[Task objective]: Would you copy every line of the listing below that includes the word "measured"?

[Provided material]:
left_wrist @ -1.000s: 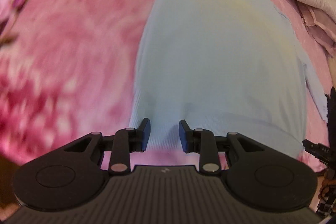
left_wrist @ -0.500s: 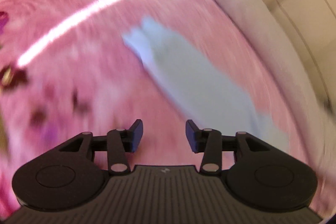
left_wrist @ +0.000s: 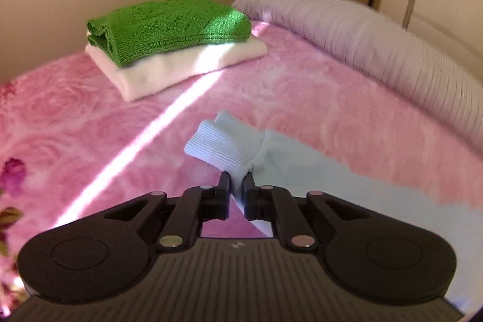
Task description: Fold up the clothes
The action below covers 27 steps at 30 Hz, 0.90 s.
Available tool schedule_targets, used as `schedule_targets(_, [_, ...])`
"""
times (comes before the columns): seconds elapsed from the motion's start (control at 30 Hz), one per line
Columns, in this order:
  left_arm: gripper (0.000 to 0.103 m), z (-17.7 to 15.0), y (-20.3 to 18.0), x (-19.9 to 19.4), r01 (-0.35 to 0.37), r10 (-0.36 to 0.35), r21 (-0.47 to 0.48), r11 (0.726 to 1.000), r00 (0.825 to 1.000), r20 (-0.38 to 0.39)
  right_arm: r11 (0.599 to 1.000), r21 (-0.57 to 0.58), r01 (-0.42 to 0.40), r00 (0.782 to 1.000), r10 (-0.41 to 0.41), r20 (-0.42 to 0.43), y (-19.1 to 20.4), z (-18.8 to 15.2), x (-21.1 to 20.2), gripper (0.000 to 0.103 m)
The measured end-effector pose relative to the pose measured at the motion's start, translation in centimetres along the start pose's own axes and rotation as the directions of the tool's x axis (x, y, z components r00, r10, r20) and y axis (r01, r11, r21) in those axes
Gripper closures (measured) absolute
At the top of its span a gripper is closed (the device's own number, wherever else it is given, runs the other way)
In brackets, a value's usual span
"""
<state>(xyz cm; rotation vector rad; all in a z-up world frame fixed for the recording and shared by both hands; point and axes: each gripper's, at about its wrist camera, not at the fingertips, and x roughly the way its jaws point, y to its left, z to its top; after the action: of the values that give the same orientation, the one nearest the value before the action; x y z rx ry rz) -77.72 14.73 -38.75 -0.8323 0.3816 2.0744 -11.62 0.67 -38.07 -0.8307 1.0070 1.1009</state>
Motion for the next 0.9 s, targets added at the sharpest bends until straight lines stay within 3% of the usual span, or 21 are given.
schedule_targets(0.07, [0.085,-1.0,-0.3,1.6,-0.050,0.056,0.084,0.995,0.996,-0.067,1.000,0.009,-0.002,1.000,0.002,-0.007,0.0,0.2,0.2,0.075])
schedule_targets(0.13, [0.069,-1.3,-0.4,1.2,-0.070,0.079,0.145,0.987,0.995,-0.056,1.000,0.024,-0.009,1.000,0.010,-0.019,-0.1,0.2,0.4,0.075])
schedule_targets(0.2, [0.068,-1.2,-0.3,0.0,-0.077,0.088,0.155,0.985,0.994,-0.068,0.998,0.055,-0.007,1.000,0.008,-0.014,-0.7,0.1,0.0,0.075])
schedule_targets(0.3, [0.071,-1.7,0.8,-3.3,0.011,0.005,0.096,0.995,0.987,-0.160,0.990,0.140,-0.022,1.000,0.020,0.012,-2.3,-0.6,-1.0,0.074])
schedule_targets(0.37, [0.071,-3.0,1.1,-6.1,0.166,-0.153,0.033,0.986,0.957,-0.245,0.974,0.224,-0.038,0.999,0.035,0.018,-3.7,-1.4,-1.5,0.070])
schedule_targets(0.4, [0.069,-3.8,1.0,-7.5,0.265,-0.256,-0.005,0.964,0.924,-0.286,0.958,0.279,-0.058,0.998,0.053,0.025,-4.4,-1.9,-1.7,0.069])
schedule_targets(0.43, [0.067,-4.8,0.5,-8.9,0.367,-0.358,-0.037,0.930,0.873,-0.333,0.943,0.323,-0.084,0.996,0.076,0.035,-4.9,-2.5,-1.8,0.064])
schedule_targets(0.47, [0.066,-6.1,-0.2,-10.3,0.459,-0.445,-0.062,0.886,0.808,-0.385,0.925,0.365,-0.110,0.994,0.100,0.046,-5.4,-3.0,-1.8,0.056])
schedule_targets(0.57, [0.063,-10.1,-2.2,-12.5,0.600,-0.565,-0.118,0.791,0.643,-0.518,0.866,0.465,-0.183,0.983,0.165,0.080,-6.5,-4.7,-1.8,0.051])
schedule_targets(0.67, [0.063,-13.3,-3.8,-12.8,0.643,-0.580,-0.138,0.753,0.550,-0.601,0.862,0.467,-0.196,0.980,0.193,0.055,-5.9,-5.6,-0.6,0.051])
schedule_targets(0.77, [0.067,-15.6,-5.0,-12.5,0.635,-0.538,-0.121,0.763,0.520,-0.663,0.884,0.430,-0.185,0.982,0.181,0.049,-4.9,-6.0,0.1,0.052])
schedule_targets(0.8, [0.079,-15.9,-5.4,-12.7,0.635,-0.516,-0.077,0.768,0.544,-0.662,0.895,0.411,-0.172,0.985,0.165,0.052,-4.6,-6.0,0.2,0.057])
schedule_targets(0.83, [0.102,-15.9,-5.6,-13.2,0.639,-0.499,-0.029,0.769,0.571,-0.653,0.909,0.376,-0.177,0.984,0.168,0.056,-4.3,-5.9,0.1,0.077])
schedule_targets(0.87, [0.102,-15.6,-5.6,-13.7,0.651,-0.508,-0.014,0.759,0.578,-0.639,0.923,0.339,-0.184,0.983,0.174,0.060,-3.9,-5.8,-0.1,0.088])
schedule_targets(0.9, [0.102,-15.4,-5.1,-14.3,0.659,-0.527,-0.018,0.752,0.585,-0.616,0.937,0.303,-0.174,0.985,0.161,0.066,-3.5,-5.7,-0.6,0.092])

[Reply to the task]:
The measured end-effector pose relative to the pose measured at the motion's start, translation in centimetres along the start pose's own axes and rotation as the directions of the tool's x axis (x, y, z components r00, r10, r20) and y axis (r01, r11, r21) in those axes
Gripper closures (measured) absolute

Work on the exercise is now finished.